Transportation Demand Management (TDM) is a somewhat daunting term that refers to the practice of promoting the use of public transportation and ridesharing options through marketing and education directed at the general public and employers.

Traditional TDM strategies include strategies such as providing public transit incentives, encouraging and assisting employers with implementing transit benefit programs, providing bike and walk safety education and outreach, and marketing public transportation and other all non-drive alone options to all audiences. TDM agencies have been at the forefront of launching and promoting new public transportation innovations, most recently shared-use mobility options, including bikesharing and carsharing.

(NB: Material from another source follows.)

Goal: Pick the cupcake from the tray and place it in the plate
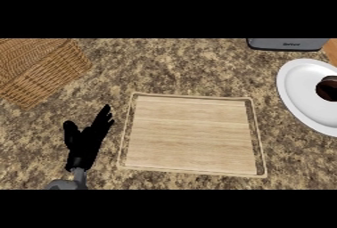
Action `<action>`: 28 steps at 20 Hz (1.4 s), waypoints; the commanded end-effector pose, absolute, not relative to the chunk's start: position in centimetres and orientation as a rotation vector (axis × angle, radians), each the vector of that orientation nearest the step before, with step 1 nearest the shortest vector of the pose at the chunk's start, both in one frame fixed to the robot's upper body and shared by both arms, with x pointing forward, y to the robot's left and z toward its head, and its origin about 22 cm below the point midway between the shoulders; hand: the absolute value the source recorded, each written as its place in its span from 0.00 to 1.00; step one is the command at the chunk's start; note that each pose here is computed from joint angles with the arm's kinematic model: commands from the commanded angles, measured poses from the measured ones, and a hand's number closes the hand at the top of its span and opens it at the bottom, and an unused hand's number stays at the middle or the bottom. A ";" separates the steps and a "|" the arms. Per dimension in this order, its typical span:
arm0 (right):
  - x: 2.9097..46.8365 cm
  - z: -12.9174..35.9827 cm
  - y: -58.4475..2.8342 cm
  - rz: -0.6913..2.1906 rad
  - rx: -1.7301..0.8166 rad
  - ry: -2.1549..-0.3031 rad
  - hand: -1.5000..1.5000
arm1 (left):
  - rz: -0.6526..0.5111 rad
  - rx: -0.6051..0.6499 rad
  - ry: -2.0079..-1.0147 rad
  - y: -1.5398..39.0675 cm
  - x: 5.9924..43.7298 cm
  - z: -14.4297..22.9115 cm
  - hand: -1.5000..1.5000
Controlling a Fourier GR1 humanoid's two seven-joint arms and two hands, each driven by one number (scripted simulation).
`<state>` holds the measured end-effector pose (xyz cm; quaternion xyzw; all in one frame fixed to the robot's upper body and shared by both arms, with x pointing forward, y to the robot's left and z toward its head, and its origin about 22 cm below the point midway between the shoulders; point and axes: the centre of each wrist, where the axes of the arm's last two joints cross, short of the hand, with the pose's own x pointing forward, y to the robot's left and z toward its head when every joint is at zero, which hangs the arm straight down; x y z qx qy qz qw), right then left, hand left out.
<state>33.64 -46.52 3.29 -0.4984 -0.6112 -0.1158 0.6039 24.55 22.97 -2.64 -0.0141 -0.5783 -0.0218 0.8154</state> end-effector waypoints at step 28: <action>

Contrary to popular belief public transportation options do not always “sell themselves” – even in the most urban areas. The District of Columbia is rich with public transportation options; a subway system, regional and local bus systems, a regional bikeshare system, and more car and ridesharing companies than can be easily counted, and yet around a third of District of Columbia residents still drive alone to work.[1] This is compounded by the fact that only 27 percent of individuals who work in the District of Columbia also live there.[2] While it would be nice for more people to be able to live where they work, the high cost of living, the fact that many dual-income households mean couples are traveling to work in different areas of the region, and that many workers change jobs every few years means that living where one works isn’t always possible. While planning for transit-supportive land uses and introducing new options (Hello Metrorail Silver Line!) are important strategies for increasing public transportation use, there remains lots of unused capacity on our existing public transportation systems, and this is where TDM comes in! As one of our former clients, Chris Hamilton, former Bureau Chief of Arlington County Commuter Services, puts it, TDM is the software that makes the hardware, Transit, work.

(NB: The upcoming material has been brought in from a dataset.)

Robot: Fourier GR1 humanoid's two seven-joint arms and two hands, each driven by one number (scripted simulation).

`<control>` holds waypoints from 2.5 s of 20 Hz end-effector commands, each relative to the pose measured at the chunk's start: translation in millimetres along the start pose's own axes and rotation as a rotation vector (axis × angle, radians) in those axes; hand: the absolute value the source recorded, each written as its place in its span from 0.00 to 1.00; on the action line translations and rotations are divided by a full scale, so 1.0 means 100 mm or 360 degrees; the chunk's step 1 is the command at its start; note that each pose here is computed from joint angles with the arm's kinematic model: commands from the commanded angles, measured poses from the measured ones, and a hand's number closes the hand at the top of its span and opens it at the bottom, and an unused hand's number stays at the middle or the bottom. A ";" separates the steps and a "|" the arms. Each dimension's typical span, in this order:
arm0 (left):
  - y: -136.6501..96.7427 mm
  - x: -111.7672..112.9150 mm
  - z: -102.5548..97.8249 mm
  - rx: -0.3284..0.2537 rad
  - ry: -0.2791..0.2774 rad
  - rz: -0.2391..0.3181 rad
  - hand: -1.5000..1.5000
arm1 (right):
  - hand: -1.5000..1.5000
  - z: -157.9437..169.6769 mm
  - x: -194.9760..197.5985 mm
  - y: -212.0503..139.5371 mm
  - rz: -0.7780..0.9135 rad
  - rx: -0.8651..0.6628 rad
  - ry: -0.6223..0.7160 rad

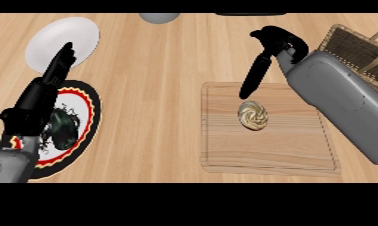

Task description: Pick the cupcake from the cutting board and place it in the basket

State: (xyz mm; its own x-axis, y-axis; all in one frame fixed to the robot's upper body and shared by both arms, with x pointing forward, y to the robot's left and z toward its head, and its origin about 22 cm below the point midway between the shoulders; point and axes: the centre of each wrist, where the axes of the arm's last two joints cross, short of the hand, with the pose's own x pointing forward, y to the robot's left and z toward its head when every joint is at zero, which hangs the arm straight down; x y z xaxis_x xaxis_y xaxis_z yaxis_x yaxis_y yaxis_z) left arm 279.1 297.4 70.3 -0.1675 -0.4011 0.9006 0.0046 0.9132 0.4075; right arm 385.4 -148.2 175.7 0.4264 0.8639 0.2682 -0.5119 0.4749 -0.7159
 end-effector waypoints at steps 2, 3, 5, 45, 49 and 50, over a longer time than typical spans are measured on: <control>-0.04 -0.03 0.02 0.0001 0.0000 0.0001 0.50 | 0.00 -0.12 -0.13 0.32 0.0134 0.0112 0.0296; -0.09 0.10 -0.07 -0.0003 -0.0018 0.0013 0.50 | 0.00 -0.15 -0.16 0.39 0.0131 0.0130 0.0295; 0.06 0.12 -0.03 -0.0029 -0.0015 0.0024 0.50 | 0.00 -0.20 -0.14 0.43 0.0112 0.0125 0.0319; -0.10 0.06 -0.07 -0.0021 -0.0033 0.0007 0.50 | 0.00 -0.42 -0.76 1.44 0.0030 0.0033 0.0379; -0.10 0.04 -0.08 -0.0044 -0.0003 0.0005 0.50 | 0.00 -0.51 -0.77 1.42 0.0041 0.0077 0.0379; -0.06 0.08 0.01 -0.0007 -0.0031 -0.0011 0.50 | 1.00 -0.53 -0.91 1.39 -0.0009 0.0073 0.0403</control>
State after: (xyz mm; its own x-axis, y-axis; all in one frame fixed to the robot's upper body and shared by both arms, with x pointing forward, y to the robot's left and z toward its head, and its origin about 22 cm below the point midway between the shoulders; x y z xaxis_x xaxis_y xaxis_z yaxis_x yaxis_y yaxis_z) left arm 285.2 290.0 66.7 -0.1798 -0.3986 0.8993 0.0100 0.9134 0.4069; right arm 315.9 -162.8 26.8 0.5269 0.8344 0.1618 -0.5270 0.4701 -0.7079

TDM programs have a big impact on the use of public transportation, biking, walking, and sharing the ride every day.  Arlington County Commuter Service’s program, with whom we’ve worked with since 2008 on program development and performance measurement, took over 41,000 trips off the road in FY2014 alone. Foursquare ITP was very proud to develop the business plan for Northern Virginia’s Vanpool Alliance, a public-private partnership to grow vanpooling in Northern Virginia. For the first six months of operation in 2012, the program earned the region $1.8 million in federal funds–more than initially anticipated due to new federal funding sources. From November 2013 to November 2015, van enrollment has more than doubled, demonstrating the immense popularity of the program.

At its heart, TDM is about facilitating behavior change. Converting someone who has always driven alone to work or who has limited experience with transit into a transit user, and someone who thinks more broadly about their transportation options isn’t easy. Foursquare ITP has worked with TDM programs in exurban, suburban, and highly urban locations to develop TDM strategies aimed at the specific challenges facing individual communities. In the I-66 Outside the Beltway study we’re facilitating the development of a range of TDM options designed to incentivize and market the use of the public transportation and ridesharing services that will run on the new managed lanes facility on I-66, in an area where few commuters are using transit today.

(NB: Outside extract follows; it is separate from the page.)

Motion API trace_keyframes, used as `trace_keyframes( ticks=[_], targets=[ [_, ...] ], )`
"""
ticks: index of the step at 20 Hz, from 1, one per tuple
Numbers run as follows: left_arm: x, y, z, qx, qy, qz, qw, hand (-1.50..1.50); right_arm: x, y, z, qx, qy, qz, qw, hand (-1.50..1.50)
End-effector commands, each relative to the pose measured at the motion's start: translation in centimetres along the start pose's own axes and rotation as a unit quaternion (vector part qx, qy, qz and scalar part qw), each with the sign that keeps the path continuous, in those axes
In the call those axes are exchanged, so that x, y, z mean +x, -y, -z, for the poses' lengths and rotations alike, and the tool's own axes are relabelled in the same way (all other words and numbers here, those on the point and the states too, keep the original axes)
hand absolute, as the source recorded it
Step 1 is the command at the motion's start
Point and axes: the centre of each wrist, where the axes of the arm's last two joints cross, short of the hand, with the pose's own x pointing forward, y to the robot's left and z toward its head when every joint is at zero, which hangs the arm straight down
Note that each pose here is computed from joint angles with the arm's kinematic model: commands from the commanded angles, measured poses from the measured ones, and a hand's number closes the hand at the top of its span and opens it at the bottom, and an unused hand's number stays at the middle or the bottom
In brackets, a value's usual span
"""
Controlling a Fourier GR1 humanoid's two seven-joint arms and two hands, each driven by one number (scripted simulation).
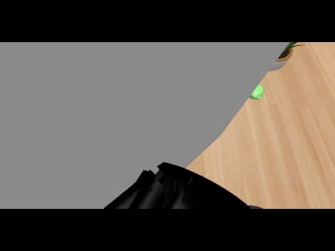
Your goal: Pick up the wine, place it into the cabinet and close the cabinet
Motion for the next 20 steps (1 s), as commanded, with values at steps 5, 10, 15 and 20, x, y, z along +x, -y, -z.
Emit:
trace_keyframes(
  ticks=[5, 10, 15, 20],
  targets=[
    [-0.1, -0.7, 1.2, 0.001, 0.0, -0.002, 1.0, 1.5, 1.1, 1.3, 6.6, -0.023, -0.001, 0.026, 0.999, 1.5],
    [-0.5, -0.9, 0.1, -0.003, -0.003, 0.003, 1.0, 1.5, -1.8, 4.5, 5.8, -0.058, 0.006, 0.047, 0.997, 1.5],
    [-0.2, -0.4, 0.7, 0.001, 0.007, 0.01, 0.9999, 1.5, -3.9, 6.9, 7.0, -0.087, -0.014, 0.069, 0.994, 1.5],
    [0.0, -0.7, 0.5, -0.006, -0.01, 0.01, 0.9999, 1.5, -6.0, 9.3, 8.2, -0.114, -0.026, 0.067, 0.991, 1.5]
  ],
)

TDM is currently in the midst of a golden age of innovation. New technologies, such as real-time public transportation and bikeshare display provider Transit Screen  and numerous privately developed smartphone applications, are changing the way people get information and decide on how to get from point A to point B. Dynamic ridesharing, once only present as “slugging” in Northern Virginia, is becoming more widespread as it is enabled by transportation network companies and other private dynamic ridesharing services. In an on-demand, sharing economy, TDM is poised to play an ever larger role in our transportation future. Our firm is very excited to work with TDM agencies to integrate these new options and develop innovative and effective TDM strategies that maximize the use of today’s public transportation services and transportation infrastructure.


[1] U.S. Census Bureau, American Community Survey, 2014 5-year estimates.

[2] District Department of Transportation, moveDC.